Re: [PATCH v3 00/22] Add support for shared PTEs across processes

David Hildenbrand <david@xxxxxxxxxx> · Mon, 8 Sep 2025 22:32:22 +0200

On 20.08.25 03:03, Anthony Yznaga wrote:
Memory pages shared between processes require page table entries
(PTEs) for each process. Each of these PTEs consume some of
the memory and as long as the number of mappings being maintained
is small enough, this space consumed by page tables is not
objectionable. When very few memory pages are shared between
processes, the number of PTEs to maintain is mostly constrained by
the number of pages of memory on the system.
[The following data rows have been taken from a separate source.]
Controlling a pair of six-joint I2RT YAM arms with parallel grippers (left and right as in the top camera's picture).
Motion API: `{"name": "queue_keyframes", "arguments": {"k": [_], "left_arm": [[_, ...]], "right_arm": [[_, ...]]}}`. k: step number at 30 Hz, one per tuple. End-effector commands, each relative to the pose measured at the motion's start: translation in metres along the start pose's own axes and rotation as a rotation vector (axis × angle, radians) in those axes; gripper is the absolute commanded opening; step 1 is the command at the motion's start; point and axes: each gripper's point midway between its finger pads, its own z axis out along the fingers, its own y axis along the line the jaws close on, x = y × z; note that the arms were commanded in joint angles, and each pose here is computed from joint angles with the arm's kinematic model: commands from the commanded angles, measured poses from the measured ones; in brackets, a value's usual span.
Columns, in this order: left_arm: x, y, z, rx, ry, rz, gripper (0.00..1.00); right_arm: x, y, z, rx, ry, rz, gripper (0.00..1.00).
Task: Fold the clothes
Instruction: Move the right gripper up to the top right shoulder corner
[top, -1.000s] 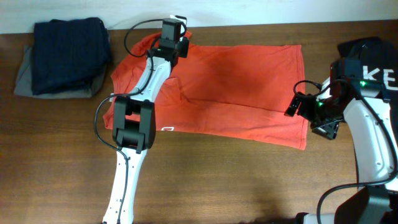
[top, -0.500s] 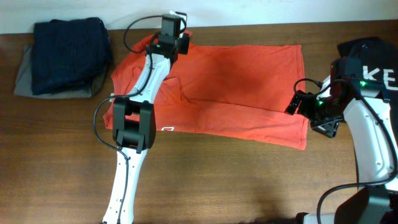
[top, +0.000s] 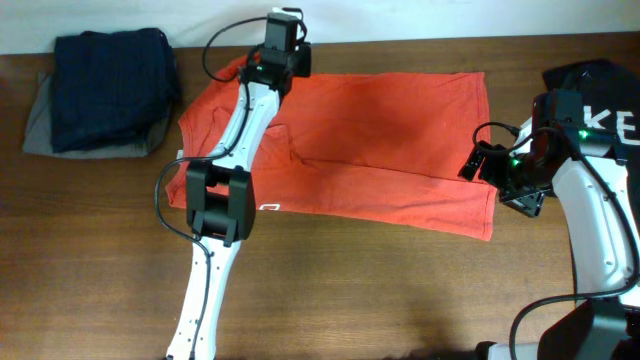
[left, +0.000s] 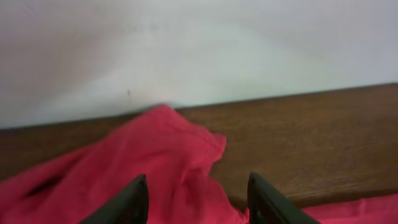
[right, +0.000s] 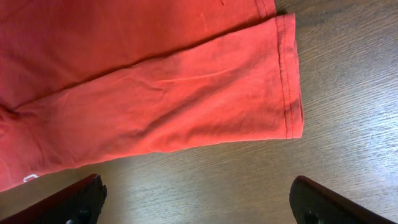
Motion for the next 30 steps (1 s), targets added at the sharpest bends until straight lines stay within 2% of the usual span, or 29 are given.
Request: {"name": "queue_keyframes", "arguments": {"k": [1,12,15,16,18,19,23,27,30], "left_arm": [[0.027,-0.009,0.018,0.013,0.036,-0.006,0.51],[0.038,-0.007,0.031,0.002,0.029,-0.005,0.5],[0.034,-0.003,0.032,-0.02,0.011,-0.003,0.34],[0.033,-0.001,0.032,-0.021,0.01,-0.005,0.21],[0.033,0.001,0.032,-0.023,0.011,-0.006,0.12],[0.033,0.001,0.031,-0.023,0.01,-0.007,0.01],[0.024,0.0,0.026,-0.021,0.002,-0.008,0.01],[0.015,0.0,0.019,-0.022,0.003,-0.008,0.01],[0.017,0.001,0.017,-0.025,0.019,-0.007,0.01]], "right_arm": [[0.002,0.001,0.0,-0.005,0.003,-0.012,0.99],[0.004,0.0,0.0,-0.001,0.014,-0.009,0.99],[0.004,0.0,0.0,-0.001,0.013,-0.009,0.99],[0.003,0.001,0.0,-0.002,0.01,-0.01,0.99],[-0.001,0.002,0.0,-0.009,-0.008,-0.015,0.98],[-0.012,0.006,0.0,-0.024,-0.051,-0.026,0.93],[-0.047,0.017,0.0,-0.061,-0.183,-0.058,0.79],[-0.099,0.033,0.006,-0.114,-0.337,-0.089,0.73],[-0.128,0.043,0.012,-0.135,-0.367,-0.097,0.72]]}}
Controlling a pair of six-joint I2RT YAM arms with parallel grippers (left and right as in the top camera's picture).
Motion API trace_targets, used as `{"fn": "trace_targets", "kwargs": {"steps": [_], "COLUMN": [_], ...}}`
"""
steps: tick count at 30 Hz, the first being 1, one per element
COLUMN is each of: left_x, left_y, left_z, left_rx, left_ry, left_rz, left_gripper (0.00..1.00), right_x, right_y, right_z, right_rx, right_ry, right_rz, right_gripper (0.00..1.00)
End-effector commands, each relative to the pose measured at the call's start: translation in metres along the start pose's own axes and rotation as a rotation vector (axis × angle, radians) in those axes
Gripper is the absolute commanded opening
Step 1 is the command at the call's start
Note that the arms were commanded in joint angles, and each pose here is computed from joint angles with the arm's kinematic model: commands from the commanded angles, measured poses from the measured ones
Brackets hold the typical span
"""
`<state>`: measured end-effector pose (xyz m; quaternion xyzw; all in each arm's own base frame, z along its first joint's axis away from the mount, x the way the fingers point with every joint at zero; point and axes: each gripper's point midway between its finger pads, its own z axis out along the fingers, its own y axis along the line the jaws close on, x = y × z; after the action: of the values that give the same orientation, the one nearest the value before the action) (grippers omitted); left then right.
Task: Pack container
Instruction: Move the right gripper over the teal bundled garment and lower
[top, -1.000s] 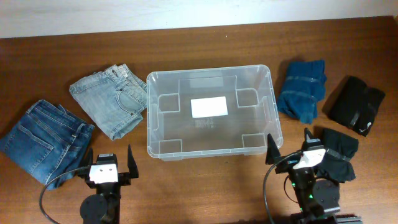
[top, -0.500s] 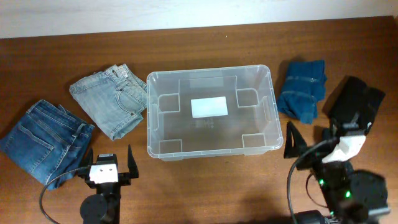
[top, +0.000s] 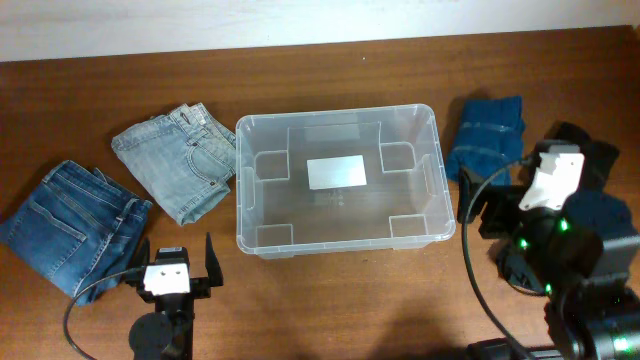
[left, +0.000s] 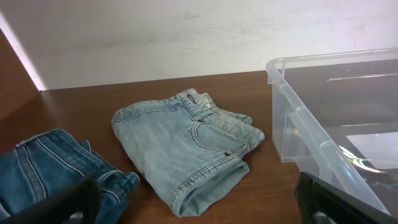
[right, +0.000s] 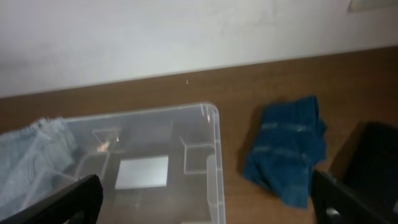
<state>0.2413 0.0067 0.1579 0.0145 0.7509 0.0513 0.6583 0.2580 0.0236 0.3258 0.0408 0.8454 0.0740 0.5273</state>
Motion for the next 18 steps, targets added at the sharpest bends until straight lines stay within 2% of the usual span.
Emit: {"fn": "trace_targets", "kwargs": {"steps": [1,6,13,18], "left_x": [0.003,0.003,0.003,0.003], "left_y": [-0.001,-0.001,-0.001,-0.001], "left_z": [0.000,0.000,0.000,0.000], "left_rx": [0.005,0.005,0.004,0.005], "left_ry": [-0.001,-0.001,-0.001,-0.001], "left_rz": [0.011,0.011,0.011,0.011], "left_gripper": [0.99,0.99,1.00,0.99], "right_x": [-0.010,-0.007,-0.003,-0.008], "right_y": [-0.001,-0.002,-0.003,-0.003], "right_z": [0.006,0.026,0.047,0.057], "right_rx": [0.022,0.043,0.059,0.068], "right_ry": [0.037,0.148,0.327,0.384], "right_rz": [0.003,0.002,-0.102,-0.101], "right_gripper": [0.98,0.98,0.99,0.98]}}
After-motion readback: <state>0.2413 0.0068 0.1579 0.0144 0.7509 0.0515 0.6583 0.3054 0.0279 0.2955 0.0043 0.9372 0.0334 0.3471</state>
As the number of shared
pages and the number of times pages are shared goes up, amount of
memory consumed by page tables starts to become significant. This
issue does not apply to threads. Any number of threads can share the
same pages inside a process while sharing the same PTEs. Extending
this same model to sharing pages across processes can eliminate this
issue for sharing across processes as well.

Some of the field deployments commonly see memory pages shared
across 1000s of processes. On x86_64, each page requires a PTE that
is 8 bytes long which is very small compared to the 4K page
size. When 2000 processes map the same page in their address space,
each one of them requires 8 bytes for its PTE and together that adds
up to 8K of memory just to hold the PTEs for one 4K page. On a
database server with 300GB SGA, a system crash was seen with
out-of-memory condition when 1500+ clients tried to share this SGA
even though the system had 512GB of memory. On this server, in the
worst case scenario of all 1500 processes mapping every page from
SGA would have required 878GB+ for just the PTEs. If these PTEs
could be shared, the a substantial amount of memory saved.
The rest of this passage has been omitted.